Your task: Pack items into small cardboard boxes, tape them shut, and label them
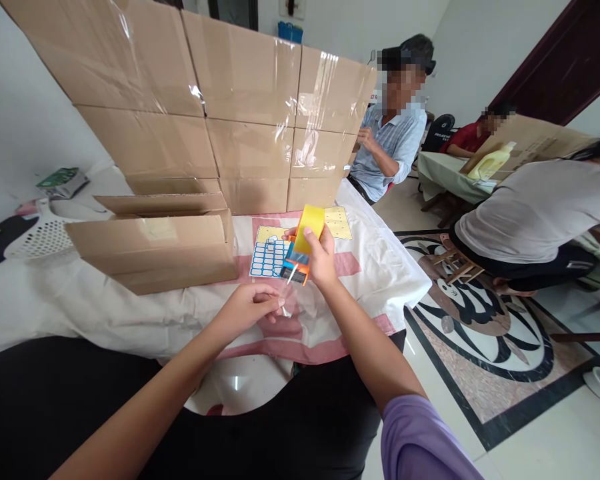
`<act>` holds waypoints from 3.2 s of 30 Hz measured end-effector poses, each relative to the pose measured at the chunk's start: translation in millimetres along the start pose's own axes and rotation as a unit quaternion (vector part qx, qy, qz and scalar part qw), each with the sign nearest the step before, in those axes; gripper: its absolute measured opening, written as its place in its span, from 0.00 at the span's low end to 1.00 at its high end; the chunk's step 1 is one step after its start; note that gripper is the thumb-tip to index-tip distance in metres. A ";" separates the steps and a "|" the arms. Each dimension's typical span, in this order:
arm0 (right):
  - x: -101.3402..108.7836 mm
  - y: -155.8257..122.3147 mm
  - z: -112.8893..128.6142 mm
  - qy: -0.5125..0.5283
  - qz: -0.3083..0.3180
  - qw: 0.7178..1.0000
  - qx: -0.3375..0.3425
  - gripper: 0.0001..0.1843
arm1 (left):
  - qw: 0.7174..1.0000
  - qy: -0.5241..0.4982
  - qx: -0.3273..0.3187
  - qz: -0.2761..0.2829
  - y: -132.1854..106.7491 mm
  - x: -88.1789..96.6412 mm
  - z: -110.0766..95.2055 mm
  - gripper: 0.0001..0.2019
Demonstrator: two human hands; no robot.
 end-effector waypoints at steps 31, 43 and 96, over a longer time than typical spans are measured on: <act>12.5 -5.7 4.5 -0.163 -0.075 0.976 0.124 0.23 | 0.989 0.124 -0.073 0.034 -6.2 12.5 -18.9 0.11; -1.6 -21.4 59.9 -0.002 -0.040 0.997 -0.059 0.23 | 0.983 0.124 -0.129 -0.038 17.3 9.8 21.9 0.11; -96.0 -108.8 206.1 -0.622 0.217 0.633 0.406 0.10 | 0.910 0.286 -0.206 -0.217 -61.7 68.4 -94.5 0.33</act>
Point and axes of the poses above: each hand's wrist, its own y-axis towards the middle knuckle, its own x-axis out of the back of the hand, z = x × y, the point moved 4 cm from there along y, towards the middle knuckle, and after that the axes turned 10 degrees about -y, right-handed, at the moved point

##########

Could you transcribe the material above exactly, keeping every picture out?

The answer ::
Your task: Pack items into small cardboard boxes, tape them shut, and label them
`<act>` holds waypoints from 3.2 s of 30 Hz measured end-effector poses, each relative to the pose measured at the chunk's start: translation in millimetres along the start pose's own axes and rotation as a unit quaternion (vector part qx, qy, qz and scalar part qw), each with the sign nearest the step before, in those axes; gripper: its absolute measured opening, written as its place in its span, from 0.00 at the span's low end to 1.00 at its high end; the chunk's step 1 is one step after its start; note that gripper is the thumb-tip to index-tip distance in metres. A ";" separates the steps and a "|" the arms. Each dimension's typical span, in this order:
arm0 (right):
  - x: -101.3402..108.7836 mm
  - y: -155.8257..122.3147 mm
  - z: -112.8893..128.6142 mm
  - qy: -0.5125..0.5283
  - qz: -0.3083..0.3180
  - qw: 0.7178..1.0000
  - qx: -0.3375..0.3425
  - gripper: 0.0001..0.1843
arm1 (left):
  - qw: 0.7174..1.0000
  - qy: -0.5241..0.4982
  - qx: -0.3273..0.3187
  - qz: -0.2761..0.2829
  - y: -132.1854..106.7491 mm
  - x: -88.1789..96.6412 mm
  - z: -110.0766..95.2055 mm
  - gripper: 0.0001..0.2019
Demonstrator: two human hands; no robot.
 end-effector waypoints at steps 31, 43 and 96, over a longer time than typical spans are measured on: <act>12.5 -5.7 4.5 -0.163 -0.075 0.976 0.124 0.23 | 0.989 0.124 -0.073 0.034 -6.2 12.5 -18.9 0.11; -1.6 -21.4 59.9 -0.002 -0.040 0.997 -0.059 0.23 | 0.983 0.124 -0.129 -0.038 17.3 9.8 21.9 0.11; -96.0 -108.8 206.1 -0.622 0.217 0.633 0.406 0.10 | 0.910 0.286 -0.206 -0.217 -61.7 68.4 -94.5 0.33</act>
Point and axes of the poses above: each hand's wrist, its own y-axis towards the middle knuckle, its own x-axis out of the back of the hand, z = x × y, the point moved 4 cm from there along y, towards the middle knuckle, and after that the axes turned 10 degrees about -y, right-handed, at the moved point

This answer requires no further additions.